- [YOUR GOAL] Would you copy every line of the listing below that includes the word "packet"?

- [INPUT MATERIAL]
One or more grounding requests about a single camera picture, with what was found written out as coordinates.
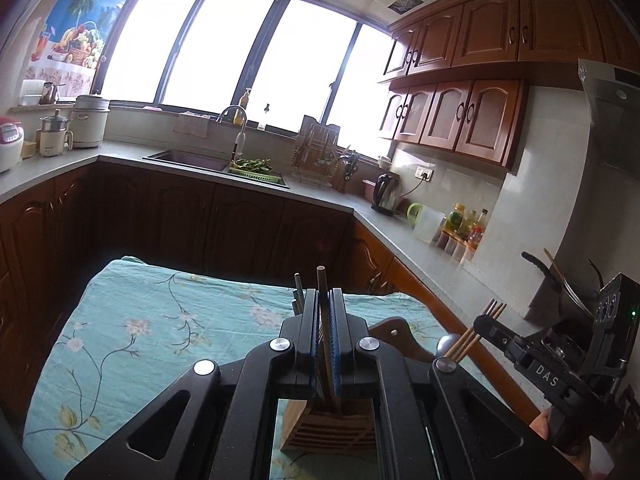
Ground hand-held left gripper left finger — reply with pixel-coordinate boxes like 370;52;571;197
64;288;322;480

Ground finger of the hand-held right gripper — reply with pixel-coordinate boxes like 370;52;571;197
474;313;528;362

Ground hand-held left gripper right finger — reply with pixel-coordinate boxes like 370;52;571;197
330;289;585;480

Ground dark wooden chopstick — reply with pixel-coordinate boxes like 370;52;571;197
316;265;338;408

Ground wooden utensil holder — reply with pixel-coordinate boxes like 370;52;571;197
280;397;377;453

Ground person's right hand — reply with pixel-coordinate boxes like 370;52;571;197
530;407;552;441

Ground wooden chair back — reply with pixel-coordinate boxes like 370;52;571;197
367;316;441;361

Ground wooden spatula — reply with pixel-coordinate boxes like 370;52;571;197
543;248;568;281

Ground row of spice jars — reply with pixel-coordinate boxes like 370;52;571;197
434;230;476;263

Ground black electric kettle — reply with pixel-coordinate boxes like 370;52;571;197
371;172;403;217

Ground wooden lower cabinets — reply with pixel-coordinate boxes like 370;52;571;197
0;162;541;411

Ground wooden cabinets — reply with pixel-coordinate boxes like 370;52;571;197
377;0;621;168
0;162;541;411

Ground teal floral tablecloth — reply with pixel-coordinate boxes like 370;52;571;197
22;256;481;480

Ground green plastic basket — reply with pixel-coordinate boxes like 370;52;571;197
227;160;286;186

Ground knife block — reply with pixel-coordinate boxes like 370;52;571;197
334;145;360;193

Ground green vegetables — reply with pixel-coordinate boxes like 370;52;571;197
232;157;275;172

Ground wooden cutting board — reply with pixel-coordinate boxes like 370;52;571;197
299;115;341;161

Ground metal faucet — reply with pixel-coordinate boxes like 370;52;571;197
216;105;249;168

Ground kitchen sink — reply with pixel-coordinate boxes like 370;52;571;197
142;149;231;173

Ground yellow bottle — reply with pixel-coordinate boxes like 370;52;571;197
234;87;251;126

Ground white dish cloth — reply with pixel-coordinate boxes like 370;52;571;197
174;111;212;138

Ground steel range hood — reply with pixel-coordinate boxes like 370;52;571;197
577;58;640;181

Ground kitchen window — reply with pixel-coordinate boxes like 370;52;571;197
95;0;396;161

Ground wooden upper cabinets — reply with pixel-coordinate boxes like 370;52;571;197
377;0;621;168

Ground large white cooker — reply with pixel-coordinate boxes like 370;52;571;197
70;92;111;149

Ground small white electric pot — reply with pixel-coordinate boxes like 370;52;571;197
36;110;75;158

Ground white and red rice cooker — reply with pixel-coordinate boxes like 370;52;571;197
0;116;25;173

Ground fruit print window blind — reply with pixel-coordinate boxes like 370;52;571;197
22;0;141;81

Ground black handled wok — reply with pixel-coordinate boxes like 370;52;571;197
521;251;608;321

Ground clear pitcher green handle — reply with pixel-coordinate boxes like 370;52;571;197
406;202;447;244

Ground wire dish rack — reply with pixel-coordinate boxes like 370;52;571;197
291;122;341;186

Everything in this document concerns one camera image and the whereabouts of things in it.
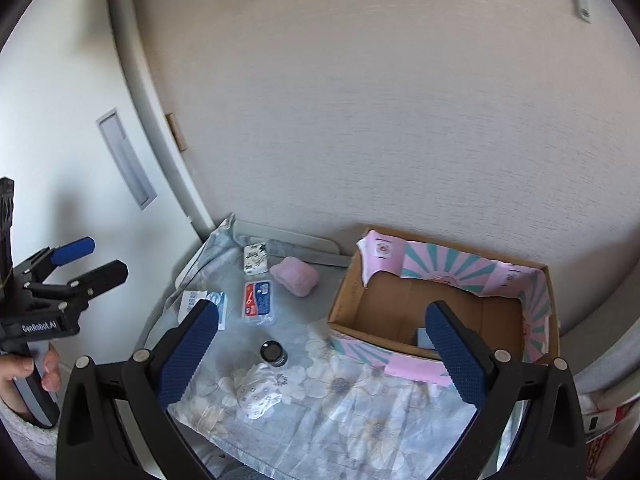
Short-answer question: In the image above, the red blue blister pack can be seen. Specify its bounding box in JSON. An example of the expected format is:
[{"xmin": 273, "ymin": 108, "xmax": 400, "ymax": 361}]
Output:
[{"xmin": 239, "ymin": 280, "xmax": 274, "ymax": 324}]

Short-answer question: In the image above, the white patterned cloth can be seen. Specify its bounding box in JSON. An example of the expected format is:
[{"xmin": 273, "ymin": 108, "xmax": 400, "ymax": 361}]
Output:
[{"xmin": 232, "ymin": 362, "xmax": 284, "ymax": 421}]

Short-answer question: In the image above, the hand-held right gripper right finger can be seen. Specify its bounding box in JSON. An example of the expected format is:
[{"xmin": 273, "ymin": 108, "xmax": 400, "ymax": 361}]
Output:
[{"xmin": 425, "ymin": 300, "xmax": 586, "ymax": 480}]

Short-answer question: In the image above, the grey door frame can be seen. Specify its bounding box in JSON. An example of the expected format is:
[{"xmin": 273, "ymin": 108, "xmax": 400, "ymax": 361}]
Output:
[{"xmin": 106, "ymin": 0, "xmax": 217, "ymax": 242}]

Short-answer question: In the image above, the person's left forearm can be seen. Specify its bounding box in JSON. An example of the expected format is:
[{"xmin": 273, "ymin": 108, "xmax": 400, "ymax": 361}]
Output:
[{"xmin": 0, "ymin": 399, "xmax": 62, "ymax": 463}]

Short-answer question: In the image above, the person's left hand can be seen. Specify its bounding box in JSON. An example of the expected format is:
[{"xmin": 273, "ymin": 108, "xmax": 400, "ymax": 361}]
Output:
[{"xmin": 0, "ymin": 344, "xmax": 63, "ymax": 415}]

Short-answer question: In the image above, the small black jar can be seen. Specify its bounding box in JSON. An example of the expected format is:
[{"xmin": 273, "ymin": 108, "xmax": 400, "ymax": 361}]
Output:
[{"xmin": 259, "ymin": 340, "xmax": 290, "ymax": 367}]

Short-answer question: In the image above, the floral tissue packet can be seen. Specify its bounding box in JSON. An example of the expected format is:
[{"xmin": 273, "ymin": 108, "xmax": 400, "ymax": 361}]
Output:
[{"xmin": 243, "ymin": 242, "xmax": 271, "ymax": 276}]

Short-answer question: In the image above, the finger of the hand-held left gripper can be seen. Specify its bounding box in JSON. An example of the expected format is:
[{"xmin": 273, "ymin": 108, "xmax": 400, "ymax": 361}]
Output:
[
  {"xmin": 27, "ymin": 259, "xmax": 130, "ymax": 307},
  {"xmin": 15, "ymin": 236, "xmax": 96, "ymax": 282}
]

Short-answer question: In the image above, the pink teal cardboard box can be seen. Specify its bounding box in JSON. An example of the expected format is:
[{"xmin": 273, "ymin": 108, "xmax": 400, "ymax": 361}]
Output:
[{"xmin": 327, "ymin": 225, "xmax": 564, "ymax": 387}]

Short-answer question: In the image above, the blue white packet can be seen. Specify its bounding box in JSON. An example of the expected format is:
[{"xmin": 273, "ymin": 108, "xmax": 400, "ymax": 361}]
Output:
[{"xmin": 178, "ymin": 289, "xmax": 229, "ymax": 332}]

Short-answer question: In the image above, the white red printed bag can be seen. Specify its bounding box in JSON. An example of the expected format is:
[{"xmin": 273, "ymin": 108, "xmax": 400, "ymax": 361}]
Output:
[{"xmin": 574, "ymin": 347, "xmax": 640, "ymax": 480}]

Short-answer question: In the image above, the recessed door handle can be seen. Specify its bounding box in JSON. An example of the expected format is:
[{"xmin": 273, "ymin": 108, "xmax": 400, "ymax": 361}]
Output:
[{"xmin": 95, "ymin": 109, "xmax": 157, "ymax": 211}]

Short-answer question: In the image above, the white sliding door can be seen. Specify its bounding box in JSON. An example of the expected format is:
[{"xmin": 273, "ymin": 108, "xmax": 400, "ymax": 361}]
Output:
[{"xmin": 0, "ymin": 0, "xmax": 202, "ymax": 356}]

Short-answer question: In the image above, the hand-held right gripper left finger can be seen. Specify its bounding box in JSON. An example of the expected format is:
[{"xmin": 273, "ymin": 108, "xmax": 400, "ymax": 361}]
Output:
[{"xmin": 56, "ymin": 300, "xmax": 221, "ymax": 480}]

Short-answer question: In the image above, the brown door strike plate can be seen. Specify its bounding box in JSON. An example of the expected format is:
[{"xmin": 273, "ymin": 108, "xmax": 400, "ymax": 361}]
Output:
[{"xmin": 165, "ymin": 112, "xmax": 189, "ymax": 152}]

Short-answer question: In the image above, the pink fluffy cloth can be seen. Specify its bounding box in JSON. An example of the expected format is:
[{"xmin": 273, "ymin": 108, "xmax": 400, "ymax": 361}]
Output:
[{"xmin": 269, "ymin": 256, "xmax": 321, "ymax": 299}]

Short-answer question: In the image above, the floral bed sheet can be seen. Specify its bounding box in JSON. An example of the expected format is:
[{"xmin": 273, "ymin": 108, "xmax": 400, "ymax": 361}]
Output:
[{"xmin": 135, "ymin": 212, "xmax": 532, "ymax": 480}]

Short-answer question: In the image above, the pale grey small container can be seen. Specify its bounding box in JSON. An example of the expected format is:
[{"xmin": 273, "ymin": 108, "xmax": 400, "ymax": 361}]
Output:
[{"xmin": 414, "ymin": 327, "xmax": 441, "ymax": 361}]

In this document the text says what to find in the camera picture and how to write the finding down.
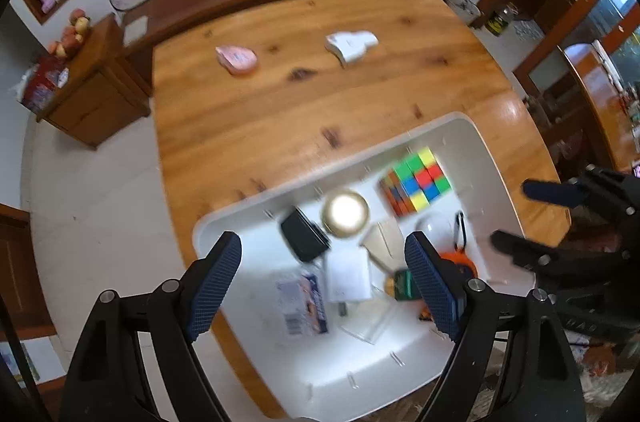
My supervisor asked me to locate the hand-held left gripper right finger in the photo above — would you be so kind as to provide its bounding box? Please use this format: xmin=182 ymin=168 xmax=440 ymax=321
xmin=404 ymin=231 xmax=586 ymax=422

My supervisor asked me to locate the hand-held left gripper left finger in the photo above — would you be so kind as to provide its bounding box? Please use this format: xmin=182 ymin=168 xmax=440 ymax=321
xmin=60 ymin=231 xmax=243 ymax=422

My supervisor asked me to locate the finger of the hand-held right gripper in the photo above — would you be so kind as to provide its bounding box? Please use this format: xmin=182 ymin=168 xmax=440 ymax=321
xmin=521 ymin=165 xmax=636 ymax=223
xmin=491 ymin=229 xmax=626 ymax=278

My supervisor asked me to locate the green bottle with gold cap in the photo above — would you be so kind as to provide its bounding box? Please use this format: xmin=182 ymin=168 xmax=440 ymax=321
xmin=384 ymin=269 xmax=426 ymax=301

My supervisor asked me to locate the white egg-shaped case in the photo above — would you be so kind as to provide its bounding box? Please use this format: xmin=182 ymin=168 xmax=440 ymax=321
xmin=415 ymin=212 xmax=458 ymax=253

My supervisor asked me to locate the small white box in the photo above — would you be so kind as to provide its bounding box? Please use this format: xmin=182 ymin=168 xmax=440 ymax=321
xmin=324 ymin=247 xmax=373 ymax=304

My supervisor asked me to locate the clear box with blue label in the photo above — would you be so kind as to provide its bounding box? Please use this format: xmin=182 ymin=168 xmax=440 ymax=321
xmin=275 ymin=273 xmax=331 ymax=337

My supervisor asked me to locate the black charger adapter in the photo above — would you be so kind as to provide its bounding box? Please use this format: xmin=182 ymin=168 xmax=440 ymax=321
xmin=280 ymin=206 xmax=331 ymax=264

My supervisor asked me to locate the colourful puzzle cube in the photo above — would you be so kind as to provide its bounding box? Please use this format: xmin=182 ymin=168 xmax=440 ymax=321
xmin=378 ymin=146 xmax=453 ymax=218

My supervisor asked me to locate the white plastic bin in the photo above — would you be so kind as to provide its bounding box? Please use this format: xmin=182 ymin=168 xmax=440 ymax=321
xmin=192 ymin=112 xmax=528 ymax=420

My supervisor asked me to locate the orange tape measure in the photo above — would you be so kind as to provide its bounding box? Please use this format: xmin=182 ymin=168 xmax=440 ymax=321
xmin=437 ymin=211 xmax=480 ymax=285

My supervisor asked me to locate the beige triangular piece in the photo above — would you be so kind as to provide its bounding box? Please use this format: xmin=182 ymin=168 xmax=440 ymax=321
xmin=361 ymin=222 xmax=407 ymax=275

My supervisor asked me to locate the clear plastic case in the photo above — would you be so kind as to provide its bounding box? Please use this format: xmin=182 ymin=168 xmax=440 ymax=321
xmin=340 ymin=299 xmax=398 ymax=345

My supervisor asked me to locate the round gold-rimmed object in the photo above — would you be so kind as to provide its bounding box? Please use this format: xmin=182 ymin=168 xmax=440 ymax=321
xmin=320 ymin=191 xmax=371 ymax=238

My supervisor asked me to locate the pink oval case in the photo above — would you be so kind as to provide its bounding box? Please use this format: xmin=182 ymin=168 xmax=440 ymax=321
xmin=215 ymin=46 xmax=259 ymax=76

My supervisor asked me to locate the wooden side cabinet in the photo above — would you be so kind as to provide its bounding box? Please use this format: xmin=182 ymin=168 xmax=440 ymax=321
xmin=35 ymin=13 xmax=153 ymax=150

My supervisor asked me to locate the red printed box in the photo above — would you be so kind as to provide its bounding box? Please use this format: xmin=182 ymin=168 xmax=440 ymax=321
xmin=17 ymin=55 xmax=71 ymax=113

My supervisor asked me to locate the white pad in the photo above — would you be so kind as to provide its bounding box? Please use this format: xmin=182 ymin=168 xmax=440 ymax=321
xmin=122 ymin=16 xmax=149 ymax=46

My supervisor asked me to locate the pile of peaches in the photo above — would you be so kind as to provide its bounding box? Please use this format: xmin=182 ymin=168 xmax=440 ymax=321
xmin=47 ymin=7 xmax=93 ymax=58

- [OUTPUT OF THE EXERCISE]
Short-answer question: In the image above, the floral tissue packet can be seen. Specify its bounding box in JSON. An example of the expected format is:
Short-answer question: In the image above, the blue white packet can be seen. Specify its bounding box in JSON. An example of the expected format is:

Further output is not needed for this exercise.